Taking the entries below, transcribe only the lines starting with the one with "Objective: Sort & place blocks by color" and going on through the one with "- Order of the", exactly as written, without the pictures.
══ DATA SHOWN
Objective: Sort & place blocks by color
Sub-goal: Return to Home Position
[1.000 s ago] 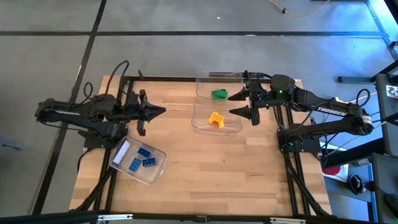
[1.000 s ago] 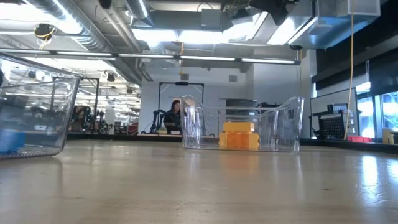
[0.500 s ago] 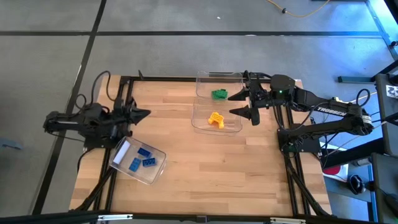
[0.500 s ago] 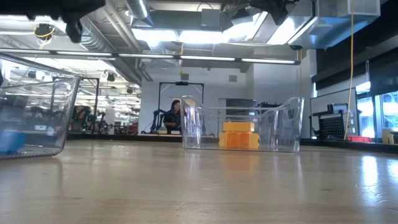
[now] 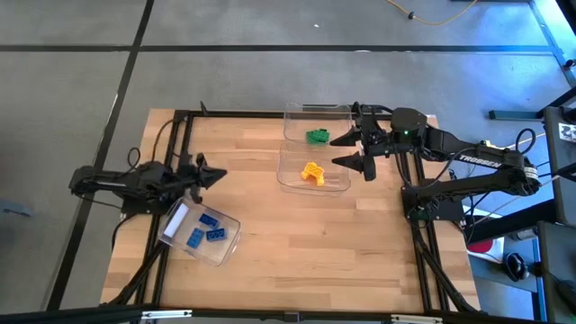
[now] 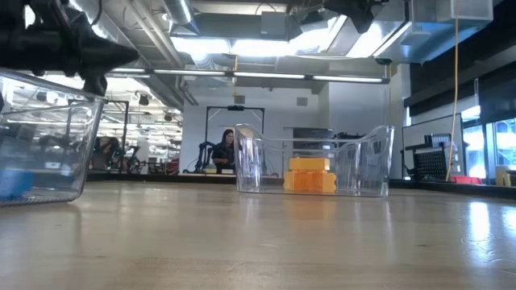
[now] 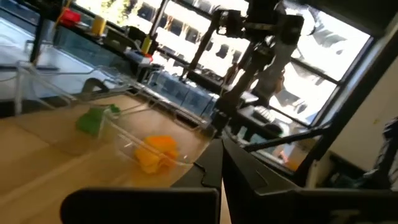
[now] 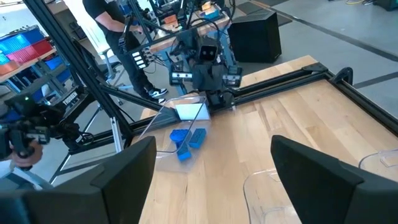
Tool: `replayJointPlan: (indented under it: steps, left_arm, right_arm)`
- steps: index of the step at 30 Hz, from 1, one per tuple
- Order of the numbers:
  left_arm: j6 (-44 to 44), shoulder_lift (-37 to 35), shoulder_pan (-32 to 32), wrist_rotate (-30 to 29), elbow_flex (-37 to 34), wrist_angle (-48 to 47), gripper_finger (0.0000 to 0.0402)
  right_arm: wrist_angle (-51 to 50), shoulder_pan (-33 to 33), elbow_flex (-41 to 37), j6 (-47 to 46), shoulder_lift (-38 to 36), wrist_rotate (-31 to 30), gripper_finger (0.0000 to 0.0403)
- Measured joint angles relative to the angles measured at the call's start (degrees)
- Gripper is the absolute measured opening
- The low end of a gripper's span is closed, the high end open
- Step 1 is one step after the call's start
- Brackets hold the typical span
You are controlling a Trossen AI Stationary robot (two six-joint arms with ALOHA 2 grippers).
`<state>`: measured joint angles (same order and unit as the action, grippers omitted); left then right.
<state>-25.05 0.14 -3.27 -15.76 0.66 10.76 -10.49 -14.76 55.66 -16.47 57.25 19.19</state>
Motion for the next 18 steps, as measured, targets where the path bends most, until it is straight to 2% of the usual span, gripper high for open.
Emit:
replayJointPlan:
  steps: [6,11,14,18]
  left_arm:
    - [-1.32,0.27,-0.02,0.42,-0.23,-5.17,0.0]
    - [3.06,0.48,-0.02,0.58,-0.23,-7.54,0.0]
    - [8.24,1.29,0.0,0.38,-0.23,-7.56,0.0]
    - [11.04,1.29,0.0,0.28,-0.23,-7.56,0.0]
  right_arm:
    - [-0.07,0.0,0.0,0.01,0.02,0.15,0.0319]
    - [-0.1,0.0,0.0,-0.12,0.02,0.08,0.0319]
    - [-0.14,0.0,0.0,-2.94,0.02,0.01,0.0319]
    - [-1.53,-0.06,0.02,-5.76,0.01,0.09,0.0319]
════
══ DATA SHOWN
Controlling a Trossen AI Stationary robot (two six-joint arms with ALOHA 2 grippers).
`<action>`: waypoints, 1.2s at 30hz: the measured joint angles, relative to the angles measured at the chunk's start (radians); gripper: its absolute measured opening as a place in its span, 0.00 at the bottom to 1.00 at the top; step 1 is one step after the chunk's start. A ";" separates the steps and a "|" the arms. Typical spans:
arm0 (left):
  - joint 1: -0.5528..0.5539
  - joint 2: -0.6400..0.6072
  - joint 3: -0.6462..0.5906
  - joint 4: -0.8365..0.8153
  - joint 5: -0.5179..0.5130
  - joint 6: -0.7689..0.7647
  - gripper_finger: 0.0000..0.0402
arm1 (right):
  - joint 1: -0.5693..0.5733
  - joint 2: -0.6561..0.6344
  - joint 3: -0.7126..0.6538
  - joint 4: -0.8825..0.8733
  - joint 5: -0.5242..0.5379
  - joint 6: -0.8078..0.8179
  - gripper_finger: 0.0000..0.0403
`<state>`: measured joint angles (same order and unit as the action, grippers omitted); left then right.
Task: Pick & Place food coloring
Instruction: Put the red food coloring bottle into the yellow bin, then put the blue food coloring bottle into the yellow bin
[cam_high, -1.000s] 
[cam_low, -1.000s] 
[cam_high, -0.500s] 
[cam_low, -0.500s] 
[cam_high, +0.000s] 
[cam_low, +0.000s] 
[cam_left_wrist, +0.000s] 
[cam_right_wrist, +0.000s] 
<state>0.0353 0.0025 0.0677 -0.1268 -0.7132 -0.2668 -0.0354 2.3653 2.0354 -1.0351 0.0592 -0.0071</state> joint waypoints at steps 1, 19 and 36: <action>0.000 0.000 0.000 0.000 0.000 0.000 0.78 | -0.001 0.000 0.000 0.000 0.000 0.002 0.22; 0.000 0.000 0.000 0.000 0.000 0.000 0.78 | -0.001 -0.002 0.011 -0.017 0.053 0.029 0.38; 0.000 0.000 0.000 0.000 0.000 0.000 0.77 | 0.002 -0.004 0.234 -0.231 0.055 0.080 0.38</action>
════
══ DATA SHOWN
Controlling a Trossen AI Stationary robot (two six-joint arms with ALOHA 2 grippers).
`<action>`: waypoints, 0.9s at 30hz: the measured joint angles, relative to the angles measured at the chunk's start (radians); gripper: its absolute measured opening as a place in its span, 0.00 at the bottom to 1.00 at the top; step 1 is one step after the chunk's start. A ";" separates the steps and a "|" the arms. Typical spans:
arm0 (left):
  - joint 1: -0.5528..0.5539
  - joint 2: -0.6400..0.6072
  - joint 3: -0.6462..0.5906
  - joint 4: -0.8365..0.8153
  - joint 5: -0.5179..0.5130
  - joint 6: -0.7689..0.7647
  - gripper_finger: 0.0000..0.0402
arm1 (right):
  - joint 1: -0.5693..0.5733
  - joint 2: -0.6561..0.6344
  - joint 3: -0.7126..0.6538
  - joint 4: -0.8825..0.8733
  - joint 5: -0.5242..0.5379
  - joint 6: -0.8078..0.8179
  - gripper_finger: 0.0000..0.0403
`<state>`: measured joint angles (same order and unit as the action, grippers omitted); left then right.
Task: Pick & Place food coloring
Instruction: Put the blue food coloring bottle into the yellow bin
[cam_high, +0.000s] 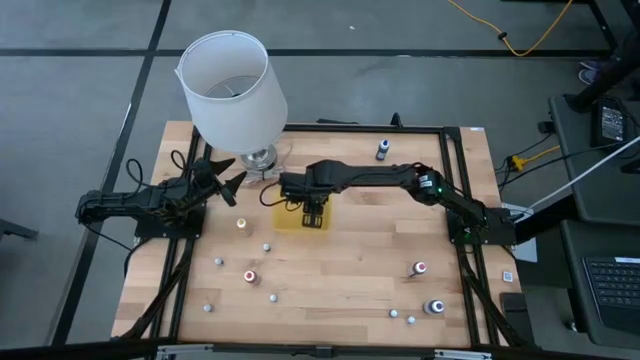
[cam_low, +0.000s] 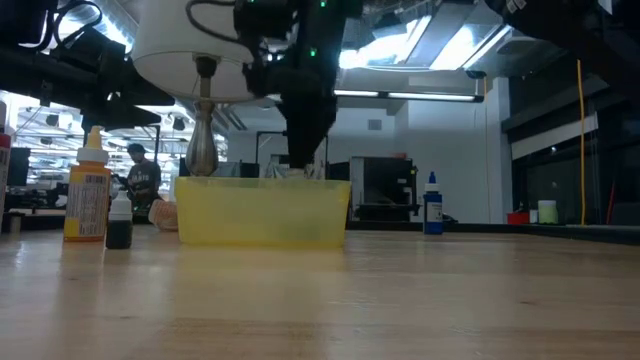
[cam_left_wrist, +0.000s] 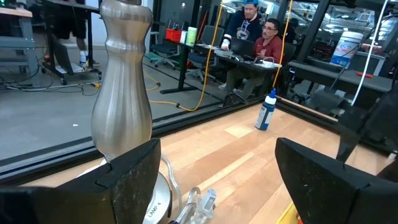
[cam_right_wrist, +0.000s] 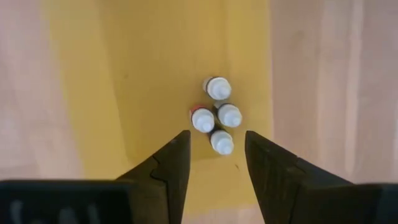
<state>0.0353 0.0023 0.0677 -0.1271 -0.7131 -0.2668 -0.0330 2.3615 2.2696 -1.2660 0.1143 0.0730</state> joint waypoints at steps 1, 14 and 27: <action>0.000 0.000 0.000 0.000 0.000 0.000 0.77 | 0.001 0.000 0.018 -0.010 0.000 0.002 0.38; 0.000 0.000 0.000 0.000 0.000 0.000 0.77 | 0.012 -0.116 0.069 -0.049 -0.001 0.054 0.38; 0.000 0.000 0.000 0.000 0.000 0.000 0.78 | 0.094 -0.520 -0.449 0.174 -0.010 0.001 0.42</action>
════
### SOLUTION TO THE PROBLEM
Objective: Sort & place blocks by color
Sub-goal: Return to Home Position
[1.000 s ago] 
[1.000 s ago] 
[0.500 s ago] 
[0.500 s ago] 
[now] 
[now] 
[now] 
[now] 
Tool: `replayJointPlan: (indented under it: steps, left_arm, right_arm)`
- steps: index of the step at 30 Hz, from 1, one per tuple
- Order of the numbers:

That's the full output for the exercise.